In the three-tier application shown in Figure 4, the web, app, and database tiers are deployed in private subnets, whereas the nodes for the Elastic Load Balancer (ELB) are deployed in public subnets, enabling direct access of incoming Internet traffic to the ELB nodes. Public subnets associated with the ELB nodes are not shown in Figure 4 for simplicity.

Elastic Network Interfaces (ENI)

Once you have created a subnet in the VPC, you can create and associate Elastic Network Interfaces (ENI) with the subnet. Because an ENI is associated with a subnet, the scope of the ENI is the same as that of the subnet, which is the AZ in which the subnet is created.

An ENI is conceptually similar to a VMware virtual network interface card (vnic). Just like vnics are associated with VMware Virtual Machines (VMs), ENIs are associated with Amazon Elastic Compute Cloud (Amazon EC2) instances, Load Balancer nodes, VPC interface endpoints, and instances of managed services like Amazon RDS.

VMware vnics, in an NSX network, are associated with VXLAN-backed distributed port groups which link to a Logical Switch. This, in turn, represents a network subnet. Similarly, each ENI is associated with exactly one subnet, and the ENI borrows its IP addresses from the subnet CIDR block.

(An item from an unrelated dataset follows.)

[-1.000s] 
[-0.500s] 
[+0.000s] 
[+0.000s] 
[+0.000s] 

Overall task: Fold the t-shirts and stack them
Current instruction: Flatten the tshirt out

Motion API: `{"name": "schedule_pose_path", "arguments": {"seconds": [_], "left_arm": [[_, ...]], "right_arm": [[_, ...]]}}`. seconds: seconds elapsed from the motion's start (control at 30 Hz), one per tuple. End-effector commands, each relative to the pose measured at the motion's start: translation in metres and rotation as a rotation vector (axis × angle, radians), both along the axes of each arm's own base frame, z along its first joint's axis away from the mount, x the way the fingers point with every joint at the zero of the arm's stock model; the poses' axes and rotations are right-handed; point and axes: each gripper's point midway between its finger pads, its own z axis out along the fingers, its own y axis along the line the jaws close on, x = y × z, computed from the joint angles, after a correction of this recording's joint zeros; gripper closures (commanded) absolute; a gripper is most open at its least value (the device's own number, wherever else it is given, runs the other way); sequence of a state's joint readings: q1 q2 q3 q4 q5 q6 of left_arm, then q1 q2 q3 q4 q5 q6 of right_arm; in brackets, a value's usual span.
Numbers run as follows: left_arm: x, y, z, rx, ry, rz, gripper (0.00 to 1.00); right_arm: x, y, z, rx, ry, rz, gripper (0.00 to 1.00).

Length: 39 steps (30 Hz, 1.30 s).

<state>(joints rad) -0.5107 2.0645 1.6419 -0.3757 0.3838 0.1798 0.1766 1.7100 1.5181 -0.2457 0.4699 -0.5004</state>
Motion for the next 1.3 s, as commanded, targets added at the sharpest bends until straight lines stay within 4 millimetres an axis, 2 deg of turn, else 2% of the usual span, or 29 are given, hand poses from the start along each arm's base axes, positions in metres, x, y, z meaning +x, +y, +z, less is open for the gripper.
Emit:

Unlike vnics, ENIs encapsulate Layer 3 properties of the network interface. You can auto or manually assign IPv4 and IPv6 addresses to an ENI. You can also configure secondary IP addresses on an ENI—all IP addresses configured on an ENI must be in the same CIDR range as the associated subnet. These IP addresses remain assigned to the ENIs for the lifetime of the ENIs.

Another difference from vnics is that ENIs can exist independent of their association with instances. An ENI can be created through the AWS API, AWS Command Line Interface (CLI), or the AWS Management Console. ENIs can then be associated or disassociated with an instance. You can associate multiple ENIs with an instance and move an ENI to another instance as well. This is where the “elasticity” of the network interface becomes evident.

Each IPv4 address in an ENI can be mapped with a public or Elastic IP address if the ENIs are in a public subnet and need to exchange traffic directly with the Internet. Public IP address and Elastic IP address are Internet-routable IPv4 addresses that allow an instance with a private IP address to communicate with the Internet. Because the IPv6 CIDRs are publicly routable, there is no need for any IP address mapping. As long as the subnet is public, IPv6 Internet connectivity will work.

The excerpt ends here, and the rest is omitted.